> [ASSIGNMENT]
Go through the entries below and return every line that contains "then".

> [PROVIDED INFORMATION]
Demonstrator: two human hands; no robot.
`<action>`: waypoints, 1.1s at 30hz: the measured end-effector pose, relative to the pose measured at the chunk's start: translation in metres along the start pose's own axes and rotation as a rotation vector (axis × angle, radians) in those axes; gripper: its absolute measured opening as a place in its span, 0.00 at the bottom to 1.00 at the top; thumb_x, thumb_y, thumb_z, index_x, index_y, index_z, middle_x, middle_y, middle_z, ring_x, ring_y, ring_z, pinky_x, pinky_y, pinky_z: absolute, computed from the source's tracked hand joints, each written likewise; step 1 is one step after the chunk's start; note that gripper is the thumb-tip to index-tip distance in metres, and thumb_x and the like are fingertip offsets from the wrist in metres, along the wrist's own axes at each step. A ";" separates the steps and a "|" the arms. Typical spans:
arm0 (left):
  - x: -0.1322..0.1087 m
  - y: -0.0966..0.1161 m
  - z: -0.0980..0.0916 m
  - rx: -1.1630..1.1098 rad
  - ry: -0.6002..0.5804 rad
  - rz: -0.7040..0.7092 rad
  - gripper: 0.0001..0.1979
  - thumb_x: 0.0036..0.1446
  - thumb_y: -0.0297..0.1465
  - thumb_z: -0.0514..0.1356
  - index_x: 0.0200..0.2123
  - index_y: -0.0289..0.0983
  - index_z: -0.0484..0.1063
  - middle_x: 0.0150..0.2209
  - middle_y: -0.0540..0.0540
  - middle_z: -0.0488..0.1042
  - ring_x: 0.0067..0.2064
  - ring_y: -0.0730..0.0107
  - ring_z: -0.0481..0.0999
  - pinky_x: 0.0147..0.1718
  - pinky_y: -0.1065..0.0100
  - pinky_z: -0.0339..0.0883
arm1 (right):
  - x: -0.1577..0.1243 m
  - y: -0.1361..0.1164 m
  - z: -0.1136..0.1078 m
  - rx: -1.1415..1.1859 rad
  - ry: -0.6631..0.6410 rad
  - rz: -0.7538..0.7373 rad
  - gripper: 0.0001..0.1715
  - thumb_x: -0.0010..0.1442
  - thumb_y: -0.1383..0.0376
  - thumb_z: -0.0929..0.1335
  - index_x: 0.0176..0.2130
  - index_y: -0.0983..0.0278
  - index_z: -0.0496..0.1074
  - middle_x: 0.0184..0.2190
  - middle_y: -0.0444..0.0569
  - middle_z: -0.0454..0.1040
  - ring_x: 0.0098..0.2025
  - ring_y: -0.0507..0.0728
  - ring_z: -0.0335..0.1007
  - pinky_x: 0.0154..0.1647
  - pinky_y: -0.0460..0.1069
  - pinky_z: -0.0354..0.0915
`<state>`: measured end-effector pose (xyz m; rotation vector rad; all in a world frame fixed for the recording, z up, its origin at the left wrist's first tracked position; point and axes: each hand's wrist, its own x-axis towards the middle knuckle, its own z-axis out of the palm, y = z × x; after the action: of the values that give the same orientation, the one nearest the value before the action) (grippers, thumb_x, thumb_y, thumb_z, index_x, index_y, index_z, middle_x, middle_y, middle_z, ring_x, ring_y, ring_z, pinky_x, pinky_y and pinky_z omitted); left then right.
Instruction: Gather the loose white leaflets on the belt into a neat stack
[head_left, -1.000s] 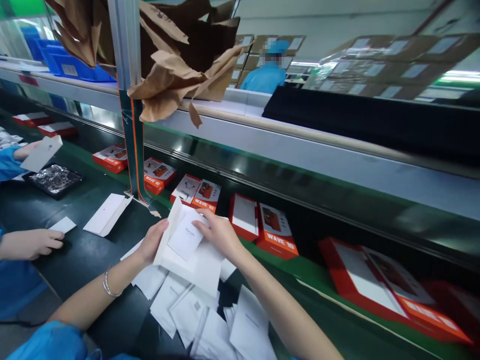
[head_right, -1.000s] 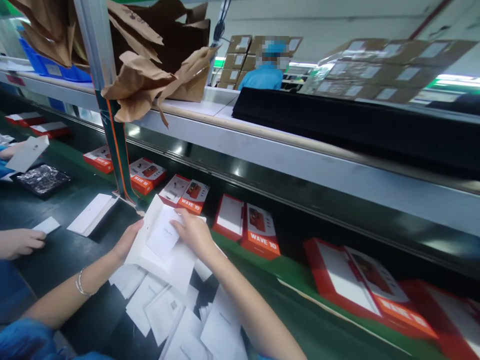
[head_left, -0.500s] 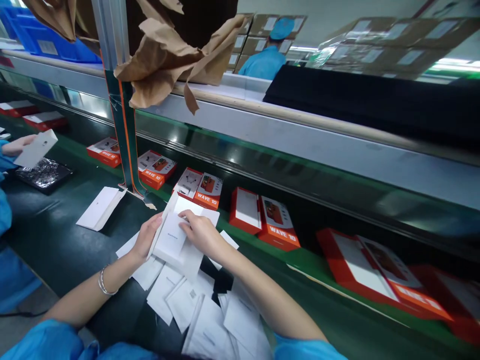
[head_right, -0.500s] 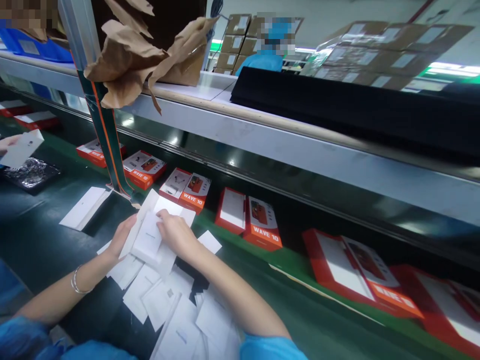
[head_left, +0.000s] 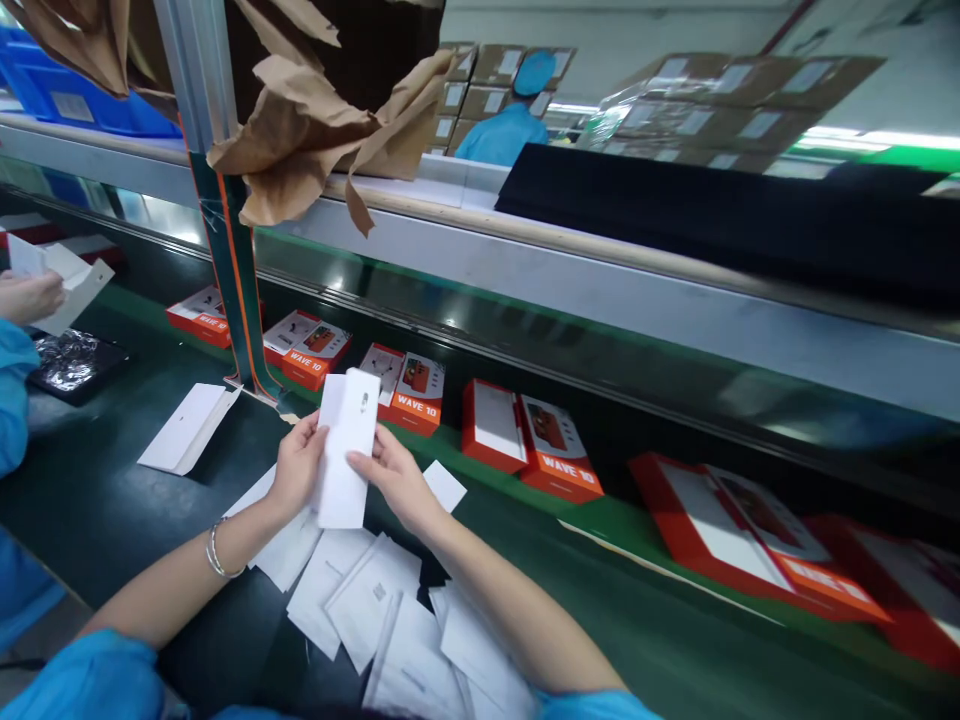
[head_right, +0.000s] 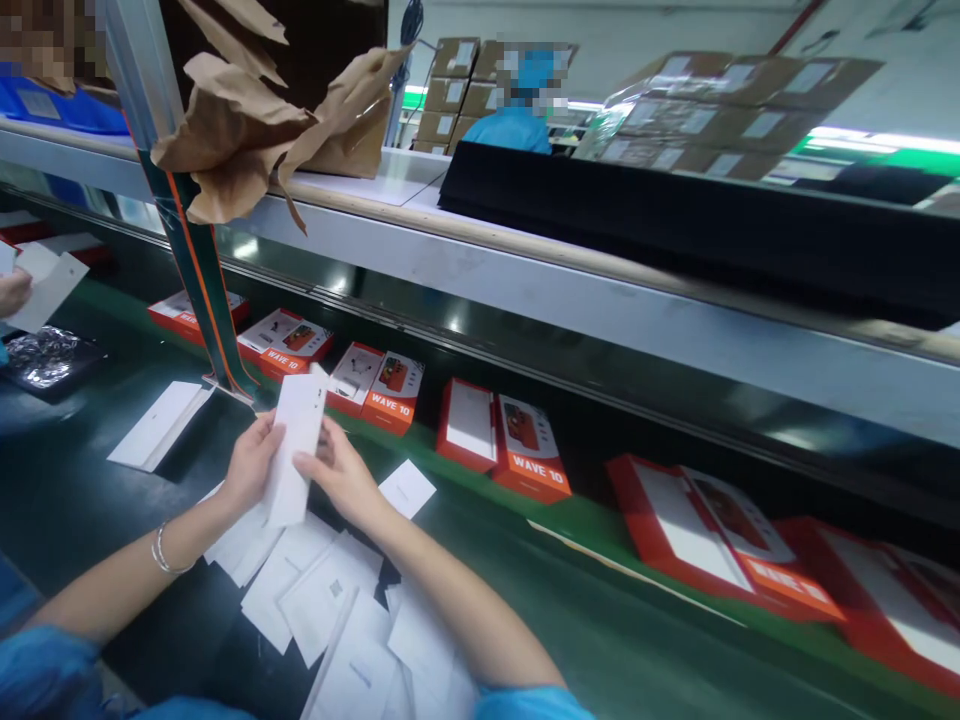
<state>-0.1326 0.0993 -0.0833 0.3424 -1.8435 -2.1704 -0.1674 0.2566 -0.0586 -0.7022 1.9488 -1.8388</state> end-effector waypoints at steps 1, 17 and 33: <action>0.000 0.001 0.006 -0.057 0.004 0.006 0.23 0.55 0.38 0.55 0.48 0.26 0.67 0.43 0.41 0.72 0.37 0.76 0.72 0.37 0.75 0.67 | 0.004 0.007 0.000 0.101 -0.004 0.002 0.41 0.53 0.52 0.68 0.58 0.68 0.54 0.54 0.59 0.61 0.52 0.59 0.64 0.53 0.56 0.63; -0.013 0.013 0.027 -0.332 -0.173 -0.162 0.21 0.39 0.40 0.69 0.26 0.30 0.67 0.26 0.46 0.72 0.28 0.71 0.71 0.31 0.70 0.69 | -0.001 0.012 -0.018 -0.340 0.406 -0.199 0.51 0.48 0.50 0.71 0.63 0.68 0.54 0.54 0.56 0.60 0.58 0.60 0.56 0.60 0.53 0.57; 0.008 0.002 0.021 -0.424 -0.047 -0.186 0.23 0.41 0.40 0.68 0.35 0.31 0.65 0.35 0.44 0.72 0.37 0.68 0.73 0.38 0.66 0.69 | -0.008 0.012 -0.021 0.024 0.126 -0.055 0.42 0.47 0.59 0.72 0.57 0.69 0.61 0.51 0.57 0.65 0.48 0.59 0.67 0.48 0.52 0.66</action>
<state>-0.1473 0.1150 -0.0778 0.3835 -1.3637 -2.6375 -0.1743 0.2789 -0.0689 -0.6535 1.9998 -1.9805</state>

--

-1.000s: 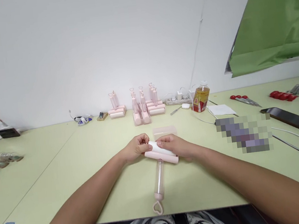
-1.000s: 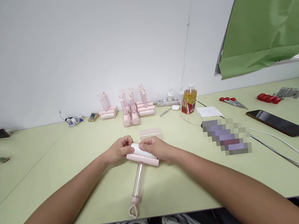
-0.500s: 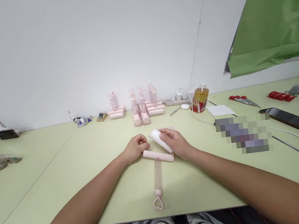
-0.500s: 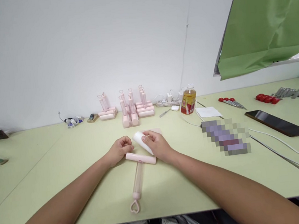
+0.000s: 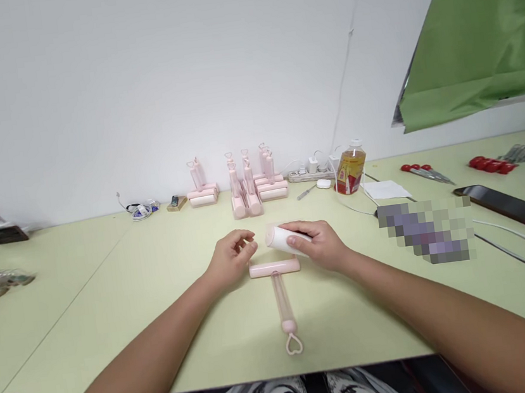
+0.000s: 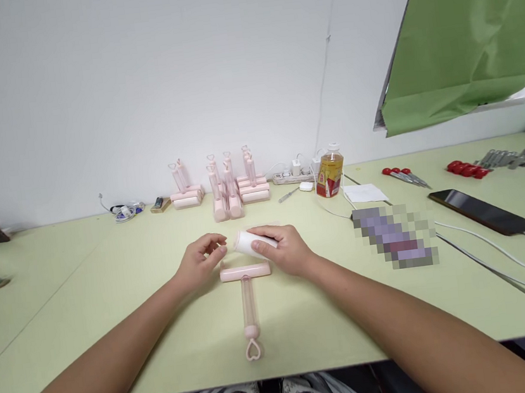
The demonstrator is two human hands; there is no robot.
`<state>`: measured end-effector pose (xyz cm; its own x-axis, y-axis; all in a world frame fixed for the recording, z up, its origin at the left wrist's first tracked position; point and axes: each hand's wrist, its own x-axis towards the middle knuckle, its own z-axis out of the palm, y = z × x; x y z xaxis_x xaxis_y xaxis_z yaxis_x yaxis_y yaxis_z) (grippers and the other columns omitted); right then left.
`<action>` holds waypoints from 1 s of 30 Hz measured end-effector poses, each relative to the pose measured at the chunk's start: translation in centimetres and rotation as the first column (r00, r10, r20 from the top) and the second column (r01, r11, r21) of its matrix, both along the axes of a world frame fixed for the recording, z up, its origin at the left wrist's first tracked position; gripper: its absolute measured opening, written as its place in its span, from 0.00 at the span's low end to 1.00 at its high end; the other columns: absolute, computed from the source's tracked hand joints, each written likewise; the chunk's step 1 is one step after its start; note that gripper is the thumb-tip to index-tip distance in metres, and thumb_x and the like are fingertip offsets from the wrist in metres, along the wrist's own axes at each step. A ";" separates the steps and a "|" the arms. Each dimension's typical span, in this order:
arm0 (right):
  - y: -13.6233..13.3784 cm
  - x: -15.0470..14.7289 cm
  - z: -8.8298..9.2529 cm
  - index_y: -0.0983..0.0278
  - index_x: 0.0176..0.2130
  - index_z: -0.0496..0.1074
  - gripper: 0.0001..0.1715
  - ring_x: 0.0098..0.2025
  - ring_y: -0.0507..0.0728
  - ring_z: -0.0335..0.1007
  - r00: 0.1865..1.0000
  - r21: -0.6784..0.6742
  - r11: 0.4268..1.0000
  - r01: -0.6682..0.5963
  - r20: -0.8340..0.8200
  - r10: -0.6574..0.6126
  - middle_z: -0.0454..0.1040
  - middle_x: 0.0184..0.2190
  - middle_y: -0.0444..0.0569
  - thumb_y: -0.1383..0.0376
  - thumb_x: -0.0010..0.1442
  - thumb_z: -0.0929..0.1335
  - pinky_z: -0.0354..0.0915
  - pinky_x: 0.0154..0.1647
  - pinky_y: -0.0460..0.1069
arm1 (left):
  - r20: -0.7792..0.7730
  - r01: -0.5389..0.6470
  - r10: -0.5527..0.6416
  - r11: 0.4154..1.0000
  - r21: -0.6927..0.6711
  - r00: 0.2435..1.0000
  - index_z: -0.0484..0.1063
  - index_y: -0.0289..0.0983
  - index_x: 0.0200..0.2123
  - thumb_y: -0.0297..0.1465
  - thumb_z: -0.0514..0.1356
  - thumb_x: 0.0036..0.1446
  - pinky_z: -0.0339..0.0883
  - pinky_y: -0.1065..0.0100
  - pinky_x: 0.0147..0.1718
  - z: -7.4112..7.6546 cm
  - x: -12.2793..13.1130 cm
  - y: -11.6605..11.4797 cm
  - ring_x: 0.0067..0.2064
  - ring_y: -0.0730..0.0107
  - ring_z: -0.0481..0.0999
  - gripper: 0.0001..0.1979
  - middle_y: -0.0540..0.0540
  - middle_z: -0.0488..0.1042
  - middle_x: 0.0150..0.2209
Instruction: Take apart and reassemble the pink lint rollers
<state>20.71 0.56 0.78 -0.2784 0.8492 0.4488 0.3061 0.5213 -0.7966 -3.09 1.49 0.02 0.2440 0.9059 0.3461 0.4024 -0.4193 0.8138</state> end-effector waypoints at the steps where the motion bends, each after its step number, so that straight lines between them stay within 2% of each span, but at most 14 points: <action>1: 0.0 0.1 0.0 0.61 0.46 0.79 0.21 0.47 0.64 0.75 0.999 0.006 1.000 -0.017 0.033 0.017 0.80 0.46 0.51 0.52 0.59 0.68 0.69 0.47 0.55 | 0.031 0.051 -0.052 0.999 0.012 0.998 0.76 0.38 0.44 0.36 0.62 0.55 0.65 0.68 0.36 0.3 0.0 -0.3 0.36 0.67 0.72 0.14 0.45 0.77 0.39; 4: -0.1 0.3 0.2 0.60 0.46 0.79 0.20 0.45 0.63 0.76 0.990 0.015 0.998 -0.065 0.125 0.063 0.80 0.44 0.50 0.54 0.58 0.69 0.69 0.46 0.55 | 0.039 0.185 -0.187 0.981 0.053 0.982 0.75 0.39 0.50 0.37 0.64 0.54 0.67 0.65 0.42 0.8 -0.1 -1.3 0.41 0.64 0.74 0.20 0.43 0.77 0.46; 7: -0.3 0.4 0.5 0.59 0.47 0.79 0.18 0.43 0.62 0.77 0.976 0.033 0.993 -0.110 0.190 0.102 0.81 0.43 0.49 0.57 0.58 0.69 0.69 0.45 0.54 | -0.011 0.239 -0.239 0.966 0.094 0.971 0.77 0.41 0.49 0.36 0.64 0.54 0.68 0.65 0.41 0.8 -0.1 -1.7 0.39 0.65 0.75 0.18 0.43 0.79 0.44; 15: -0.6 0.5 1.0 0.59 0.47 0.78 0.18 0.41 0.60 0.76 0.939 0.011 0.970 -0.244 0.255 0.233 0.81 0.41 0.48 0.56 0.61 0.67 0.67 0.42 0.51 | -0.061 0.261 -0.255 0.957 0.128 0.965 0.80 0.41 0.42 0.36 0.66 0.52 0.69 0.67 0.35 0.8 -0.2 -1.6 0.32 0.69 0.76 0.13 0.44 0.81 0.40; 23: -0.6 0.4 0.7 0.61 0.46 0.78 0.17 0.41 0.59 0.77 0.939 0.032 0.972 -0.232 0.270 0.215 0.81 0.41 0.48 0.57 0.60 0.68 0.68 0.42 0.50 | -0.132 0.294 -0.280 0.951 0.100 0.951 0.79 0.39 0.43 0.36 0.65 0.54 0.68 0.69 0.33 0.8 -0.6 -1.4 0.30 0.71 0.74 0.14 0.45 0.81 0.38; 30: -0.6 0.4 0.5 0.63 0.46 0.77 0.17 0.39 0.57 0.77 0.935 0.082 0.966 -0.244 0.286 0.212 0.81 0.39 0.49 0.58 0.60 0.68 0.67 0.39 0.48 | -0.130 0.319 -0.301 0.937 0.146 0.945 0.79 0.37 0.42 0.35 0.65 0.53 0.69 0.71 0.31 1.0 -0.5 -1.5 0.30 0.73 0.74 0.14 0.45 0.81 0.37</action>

> [RESULT]
`<state>`: measured end-effector pose (xyz m; rotation vector rad; all in a world frame fixed for the recording, z up, its origin at the left wrist's first tracked position; point and axes: each hand's wrist, its own x-axis towards the middle knuckle, its own z-axis out of the palm, y = z × x; after the action: of the values that give the same orientation, the one nearest the value before the action) (grippers, thumb_x, thumb_y, thumb_z, index_x, index_y, index_z, middle_x, middle_y, middle_z, ring_x, ring_y, ring_z, pinky_x, pinky_y and pinky_z omitted); left then right.
`<state>`: measured end-effector pose (xyz cm; its own x-axis, y-axis; all in a world frame fixed for the recording, z up, its origin at the left wrist's first tracked position; point and axes: each hand's wrist, its own x-axis towards the middle knuckle, its own z-axis out of the palm, y = z × x; x y z xaxis_x xaxis_y xaxis_z yaxis_x yaxis_y yaxis_z) (grippers and the other columns omitted); right then left.

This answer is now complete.